*ASSIGNED TASK*.
Please take the records that follow and repeat exactly the lines starting with the line with "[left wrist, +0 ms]" and going on through the line with "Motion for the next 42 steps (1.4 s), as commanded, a".

[THE DATA — start]

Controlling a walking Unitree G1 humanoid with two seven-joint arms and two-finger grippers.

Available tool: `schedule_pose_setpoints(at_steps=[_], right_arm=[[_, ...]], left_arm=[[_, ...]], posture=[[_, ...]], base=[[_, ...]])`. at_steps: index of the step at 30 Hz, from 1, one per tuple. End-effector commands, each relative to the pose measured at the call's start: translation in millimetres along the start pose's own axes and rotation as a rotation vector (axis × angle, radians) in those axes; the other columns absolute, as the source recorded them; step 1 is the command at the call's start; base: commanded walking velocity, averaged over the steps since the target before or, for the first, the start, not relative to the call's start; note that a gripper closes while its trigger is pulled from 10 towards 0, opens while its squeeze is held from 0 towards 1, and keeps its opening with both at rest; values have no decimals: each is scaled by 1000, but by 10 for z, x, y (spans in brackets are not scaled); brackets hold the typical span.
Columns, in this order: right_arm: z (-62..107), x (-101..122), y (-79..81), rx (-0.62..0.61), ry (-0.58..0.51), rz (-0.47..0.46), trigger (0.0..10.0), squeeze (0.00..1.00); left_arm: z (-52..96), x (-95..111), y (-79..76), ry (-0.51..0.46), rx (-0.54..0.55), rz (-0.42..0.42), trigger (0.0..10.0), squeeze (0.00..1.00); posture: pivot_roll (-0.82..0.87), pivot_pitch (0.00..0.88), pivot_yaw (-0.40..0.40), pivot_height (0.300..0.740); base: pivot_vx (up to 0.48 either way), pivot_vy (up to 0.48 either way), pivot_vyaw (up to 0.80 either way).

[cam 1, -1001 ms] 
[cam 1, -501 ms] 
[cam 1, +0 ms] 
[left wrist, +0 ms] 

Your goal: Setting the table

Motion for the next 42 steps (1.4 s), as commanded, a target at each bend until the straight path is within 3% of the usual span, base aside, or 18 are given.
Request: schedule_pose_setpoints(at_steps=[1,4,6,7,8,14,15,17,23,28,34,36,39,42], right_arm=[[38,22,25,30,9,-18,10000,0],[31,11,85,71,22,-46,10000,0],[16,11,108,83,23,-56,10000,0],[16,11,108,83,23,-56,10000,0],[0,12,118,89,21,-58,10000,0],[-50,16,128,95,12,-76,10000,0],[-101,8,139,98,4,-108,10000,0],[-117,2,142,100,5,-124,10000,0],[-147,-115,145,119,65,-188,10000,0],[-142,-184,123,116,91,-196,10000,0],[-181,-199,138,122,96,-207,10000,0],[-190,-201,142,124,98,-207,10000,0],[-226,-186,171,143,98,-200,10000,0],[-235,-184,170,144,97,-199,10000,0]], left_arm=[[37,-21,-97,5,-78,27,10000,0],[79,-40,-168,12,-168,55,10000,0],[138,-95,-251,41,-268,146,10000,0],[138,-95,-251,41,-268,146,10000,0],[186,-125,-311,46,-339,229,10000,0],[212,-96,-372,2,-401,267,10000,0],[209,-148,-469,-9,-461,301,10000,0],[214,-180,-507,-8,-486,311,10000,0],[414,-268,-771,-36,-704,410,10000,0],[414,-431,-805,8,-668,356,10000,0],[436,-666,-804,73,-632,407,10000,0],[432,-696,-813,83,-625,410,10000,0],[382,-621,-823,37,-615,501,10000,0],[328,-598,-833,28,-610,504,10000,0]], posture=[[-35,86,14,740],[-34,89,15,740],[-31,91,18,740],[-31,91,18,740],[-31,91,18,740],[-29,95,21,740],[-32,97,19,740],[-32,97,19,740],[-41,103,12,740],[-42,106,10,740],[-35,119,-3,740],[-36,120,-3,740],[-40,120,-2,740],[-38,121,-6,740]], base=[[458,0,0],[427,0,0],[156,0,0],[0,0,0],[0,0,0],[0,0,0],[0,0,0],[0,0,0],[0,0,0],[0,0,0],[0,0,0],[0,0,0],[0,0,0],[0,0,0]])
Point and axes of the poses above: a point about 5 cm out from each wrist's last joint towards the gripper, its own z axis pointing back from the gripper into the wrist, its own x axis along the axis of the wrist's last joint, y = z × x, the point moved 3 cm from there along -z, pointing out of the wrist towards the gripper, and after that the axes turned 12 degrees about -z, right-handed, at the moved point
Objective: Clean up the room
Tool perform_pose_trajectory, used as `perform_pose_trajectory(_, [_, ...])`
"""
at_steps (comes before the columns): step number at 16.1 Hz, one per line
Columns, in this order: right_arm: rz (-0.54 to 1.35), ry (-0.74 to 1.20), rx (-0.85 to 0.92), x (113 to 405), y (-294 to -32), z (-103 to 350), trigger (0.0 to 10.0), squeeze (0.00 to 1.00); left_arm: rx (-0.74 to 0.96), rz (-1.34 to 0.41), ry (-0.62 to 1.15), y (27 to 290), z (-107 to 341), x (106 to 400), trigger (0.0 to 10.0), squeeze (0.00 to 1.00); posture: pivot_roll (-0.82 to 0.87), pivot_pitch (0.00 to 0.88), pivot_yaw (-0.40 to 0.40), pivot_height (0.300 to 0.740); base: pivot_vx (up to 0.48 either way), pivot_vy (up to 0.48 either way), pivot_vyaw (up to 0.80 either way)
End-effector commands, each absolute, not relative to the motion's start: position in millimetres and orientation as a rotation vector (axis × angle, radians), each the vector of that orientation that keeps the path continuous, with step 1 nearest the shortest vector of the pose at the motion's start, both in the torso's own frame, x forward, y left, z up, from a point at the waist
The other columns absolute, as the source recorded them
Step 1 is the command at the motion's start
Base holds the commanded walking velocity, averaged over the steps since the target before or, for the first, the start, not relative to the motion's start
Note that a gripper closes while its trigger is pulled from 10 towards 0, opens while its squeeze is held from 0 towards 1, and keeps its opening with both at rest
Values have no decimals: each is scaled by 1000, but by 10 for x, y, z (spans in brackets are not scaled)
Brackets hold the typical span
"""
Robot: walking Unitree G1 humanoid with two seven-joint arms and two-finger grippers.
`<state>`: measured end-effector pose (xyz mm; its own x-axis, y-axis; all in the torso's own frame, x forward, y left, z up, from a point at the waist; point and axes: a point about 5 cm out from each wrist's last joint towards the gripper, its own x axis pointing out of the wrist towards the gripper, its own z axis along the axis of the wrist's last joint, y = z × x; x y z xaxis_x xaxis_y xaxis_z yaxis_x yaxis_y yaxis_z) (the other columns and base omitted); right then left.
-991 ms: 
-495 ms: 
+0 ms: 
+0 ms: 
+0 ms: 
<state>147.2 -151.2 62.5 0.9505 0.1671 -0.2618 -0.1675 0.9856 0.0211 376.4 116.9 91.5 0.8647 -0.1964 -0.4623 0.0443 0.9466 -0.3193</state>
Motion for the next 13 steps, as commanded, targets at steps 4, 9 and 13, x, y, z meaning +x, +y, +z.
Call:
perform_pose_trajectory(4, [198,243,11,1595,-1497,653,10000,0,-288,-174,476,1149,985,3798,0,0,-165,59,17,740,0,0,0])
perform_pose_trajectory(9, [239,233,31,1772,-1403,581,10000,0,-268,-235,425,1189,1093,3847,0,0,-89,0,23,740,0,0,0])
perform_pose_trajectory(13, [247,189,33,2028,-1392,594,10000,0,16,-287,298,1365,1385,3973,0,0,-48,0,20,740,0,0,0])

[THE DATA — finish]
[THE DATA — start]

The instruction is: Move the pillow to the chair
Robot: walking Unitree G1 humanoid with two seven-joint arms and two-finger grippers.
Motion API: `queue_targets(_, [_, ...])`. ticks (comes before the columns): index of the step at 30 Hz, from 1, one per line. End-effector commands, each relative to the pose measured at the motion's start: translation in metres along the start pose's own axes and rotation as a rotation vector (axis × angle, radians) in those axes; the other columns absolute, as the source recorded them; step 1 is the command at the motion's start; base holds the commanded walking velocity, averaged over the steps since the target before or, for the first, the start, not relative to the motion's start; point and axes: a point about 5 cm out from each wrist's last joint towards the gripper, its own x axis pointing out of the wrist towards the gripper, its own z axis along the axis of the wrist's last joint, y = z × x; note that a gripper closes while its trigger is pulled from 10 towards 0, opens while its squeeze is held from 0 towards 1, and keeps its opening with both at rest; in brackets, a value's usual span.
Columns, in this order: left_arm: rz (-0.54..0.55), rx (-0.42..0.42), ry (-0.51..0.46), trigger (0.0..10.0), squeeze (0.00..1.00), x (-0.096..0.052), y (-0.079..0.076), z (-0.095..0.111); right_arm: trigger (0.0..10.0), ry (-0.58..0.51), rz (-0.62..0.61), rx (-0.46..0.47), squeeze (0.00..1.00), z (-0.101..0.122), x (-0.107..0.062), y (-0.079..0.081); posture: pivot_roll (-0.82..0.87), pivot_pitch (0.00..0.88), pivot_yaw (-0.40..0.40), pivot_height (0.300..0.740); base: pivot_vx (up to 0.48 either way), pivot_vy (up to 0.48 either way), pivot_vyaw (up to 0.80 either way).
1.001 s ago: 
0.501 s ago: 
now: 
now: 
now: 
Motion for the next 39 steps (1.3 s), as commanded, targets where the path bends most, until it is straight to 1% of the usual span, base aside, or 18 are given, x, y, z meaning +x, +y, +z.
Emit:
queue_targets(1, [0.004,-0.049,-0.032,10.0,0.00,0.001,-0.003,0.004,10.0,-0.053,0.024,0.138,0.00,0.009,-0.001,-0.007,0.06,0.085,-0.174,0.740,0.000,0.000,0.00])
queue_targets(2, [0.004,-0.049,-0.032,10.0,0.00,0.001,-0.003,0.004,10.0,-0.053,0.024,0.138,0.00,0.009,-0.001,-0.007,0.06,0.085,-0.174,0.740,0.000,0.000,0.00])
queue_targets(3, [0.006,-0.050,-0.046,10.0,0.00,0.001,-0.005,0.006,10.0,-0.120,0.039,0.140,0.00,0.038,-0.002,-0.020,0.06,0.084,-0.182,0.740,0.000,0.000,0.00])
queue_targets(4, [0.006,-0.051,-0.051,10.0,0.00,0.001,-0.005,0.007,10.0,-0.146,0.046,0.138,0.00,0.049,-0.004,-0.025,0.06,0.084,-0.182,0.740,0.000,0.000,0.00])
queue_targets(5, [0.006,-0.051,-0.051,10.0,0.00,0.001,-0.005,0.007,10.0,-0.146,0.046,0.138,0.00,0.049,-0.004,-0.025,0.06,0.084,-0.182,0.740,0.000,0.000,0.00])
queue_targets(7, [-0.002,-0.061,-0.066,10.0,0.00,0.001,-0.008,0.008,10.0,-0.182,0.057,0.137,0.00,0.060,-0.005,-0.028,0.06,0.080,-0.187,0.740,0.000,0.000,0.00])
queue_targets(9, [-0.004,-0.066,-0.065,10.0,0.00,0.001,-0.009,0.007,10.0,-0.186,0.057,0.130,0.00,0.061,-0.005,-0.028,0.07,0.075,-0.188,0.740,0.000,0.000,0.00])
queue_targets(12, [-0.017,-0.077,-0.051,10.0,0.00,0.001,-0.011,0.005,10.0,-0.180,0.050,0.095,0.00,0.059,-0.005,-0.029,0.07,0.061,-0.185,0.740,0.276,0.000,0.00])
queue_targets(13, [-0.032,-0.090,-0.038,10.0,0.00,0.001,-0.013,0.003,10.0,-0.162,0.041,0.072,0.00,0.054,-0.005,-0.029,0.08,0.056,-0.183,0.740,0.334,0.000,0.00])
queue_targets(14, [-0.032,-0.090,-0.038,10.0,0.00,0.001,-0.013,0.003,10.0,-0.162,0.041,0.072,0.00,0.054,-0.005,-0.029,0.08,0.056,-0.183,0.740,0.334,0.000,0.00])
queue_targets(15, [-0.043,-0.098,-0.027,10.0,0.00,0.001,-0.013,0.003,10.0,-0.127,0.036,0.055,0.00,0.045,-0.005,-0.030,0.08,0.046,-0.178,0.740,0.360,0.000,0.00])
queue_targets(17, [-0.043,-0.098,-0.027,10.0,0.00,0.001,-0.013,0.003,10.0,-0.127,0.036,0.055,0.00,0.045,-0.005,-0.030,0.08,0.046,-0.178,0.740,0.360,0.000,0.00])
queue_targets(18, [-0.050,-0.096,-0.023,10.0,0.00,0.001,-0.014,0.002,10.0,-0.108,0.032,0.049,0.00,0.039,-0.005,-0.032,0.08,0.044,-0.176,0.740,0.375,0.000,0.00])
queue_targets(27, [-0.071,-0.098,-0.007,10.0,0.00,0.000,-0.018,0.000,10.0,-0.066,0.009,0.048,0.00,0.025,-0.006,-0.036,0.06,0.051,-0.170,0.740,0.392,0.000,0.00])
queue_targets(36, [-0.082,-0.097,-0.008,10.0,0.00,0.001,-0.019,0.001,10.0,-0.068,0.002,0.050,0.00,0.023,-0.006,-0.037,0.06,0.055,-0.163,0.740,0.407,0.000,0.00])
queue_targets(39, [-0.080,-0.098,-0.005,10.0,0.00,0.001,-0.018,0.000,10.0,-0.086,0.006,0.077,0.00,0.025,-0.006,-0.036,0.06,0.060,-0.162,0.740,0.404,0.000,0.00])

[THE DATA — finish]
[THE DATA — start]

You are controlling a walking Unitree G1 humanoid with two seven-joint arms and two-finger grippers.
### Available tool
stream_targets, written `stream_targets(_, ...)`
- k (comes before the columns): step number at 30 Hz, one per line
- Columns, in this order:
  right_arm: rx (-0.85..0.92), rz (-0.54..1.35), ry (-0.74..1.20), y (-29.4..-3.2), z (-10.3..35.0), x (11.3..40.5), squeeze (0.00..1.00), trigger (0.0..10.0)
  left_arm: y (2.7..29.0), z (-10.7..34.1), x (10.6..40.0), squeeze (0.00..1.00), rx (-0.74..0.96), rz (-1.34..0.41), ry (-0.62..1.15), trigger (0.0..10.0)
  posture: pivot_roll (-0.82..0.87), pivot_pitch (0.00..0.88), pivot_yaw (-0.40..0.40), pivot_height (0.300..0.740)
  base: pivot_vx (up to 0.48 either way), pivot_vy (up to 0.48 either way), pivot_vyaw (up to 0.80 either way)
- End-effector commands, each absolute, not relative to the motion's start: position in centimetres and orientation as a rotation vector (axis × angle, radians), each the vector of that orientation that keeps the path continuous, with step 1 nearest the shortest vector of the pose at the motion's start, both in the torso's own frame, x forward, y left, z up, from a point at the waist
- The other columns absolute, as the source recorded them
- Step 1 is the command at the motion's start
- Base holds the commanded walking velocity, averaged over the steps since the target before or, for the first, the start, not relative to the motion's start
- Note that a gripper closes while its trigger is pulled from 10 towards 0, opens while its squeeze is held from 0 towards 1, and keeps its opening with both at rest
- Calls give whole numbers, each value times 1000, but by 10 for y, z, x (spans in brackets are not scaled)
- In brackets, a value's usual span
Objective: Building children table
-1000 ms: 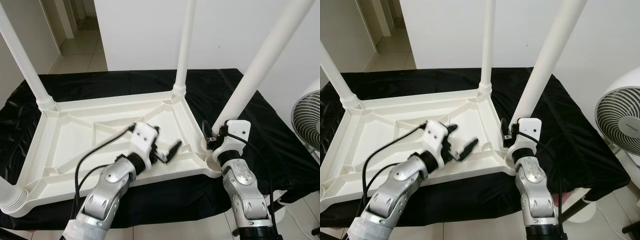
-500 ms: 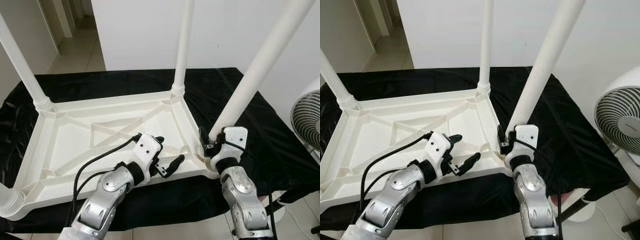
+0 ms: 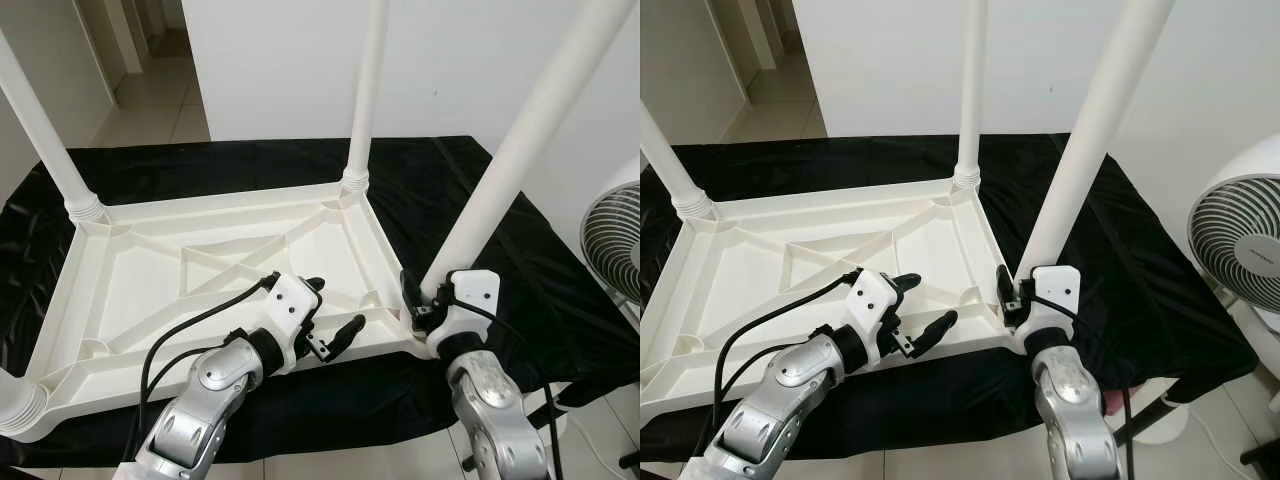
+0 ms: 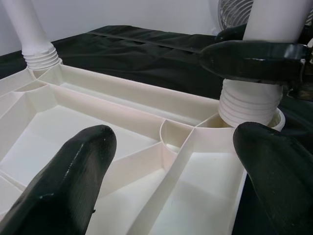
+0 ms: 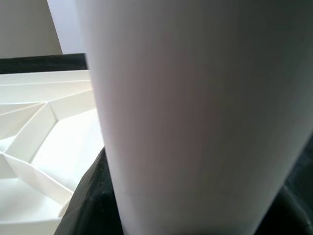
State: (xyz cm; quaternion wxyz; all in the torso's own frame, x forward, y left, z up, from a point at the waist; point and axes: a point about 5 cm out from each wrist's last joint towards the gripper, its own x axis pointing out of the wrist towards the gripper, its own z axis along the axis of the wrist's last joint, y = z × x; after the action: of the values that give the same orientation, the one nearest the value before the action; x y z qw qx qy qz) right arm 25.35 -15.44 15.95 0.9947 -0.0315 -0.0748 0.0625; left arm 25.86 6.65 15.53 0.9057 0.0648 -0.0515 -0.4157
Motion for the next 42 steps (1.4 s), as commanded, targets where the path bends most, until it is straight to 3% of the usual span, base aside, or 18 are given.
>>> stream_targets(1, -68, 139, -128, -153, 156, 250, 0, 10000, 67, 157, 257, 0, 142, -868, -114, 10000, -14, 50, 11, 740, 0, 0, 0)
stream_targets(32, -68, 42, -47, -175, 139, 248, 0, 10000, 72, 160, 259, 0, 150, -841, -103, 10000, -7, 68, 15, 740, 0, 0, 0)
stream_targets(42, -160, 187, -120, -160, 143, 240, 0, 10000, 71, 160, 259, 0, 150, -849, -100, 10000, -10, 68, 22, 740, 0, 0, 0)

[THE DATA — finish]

*ANSWER SPACE*.
[left wrist, +0 ms] 

Your goal: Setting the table

Motion for the next 42 steps (1.4 s), as commanded, a target at each bend until the straight path is within 3% of the usual span, base aside, or 18 are given.

No more is needed for this answer.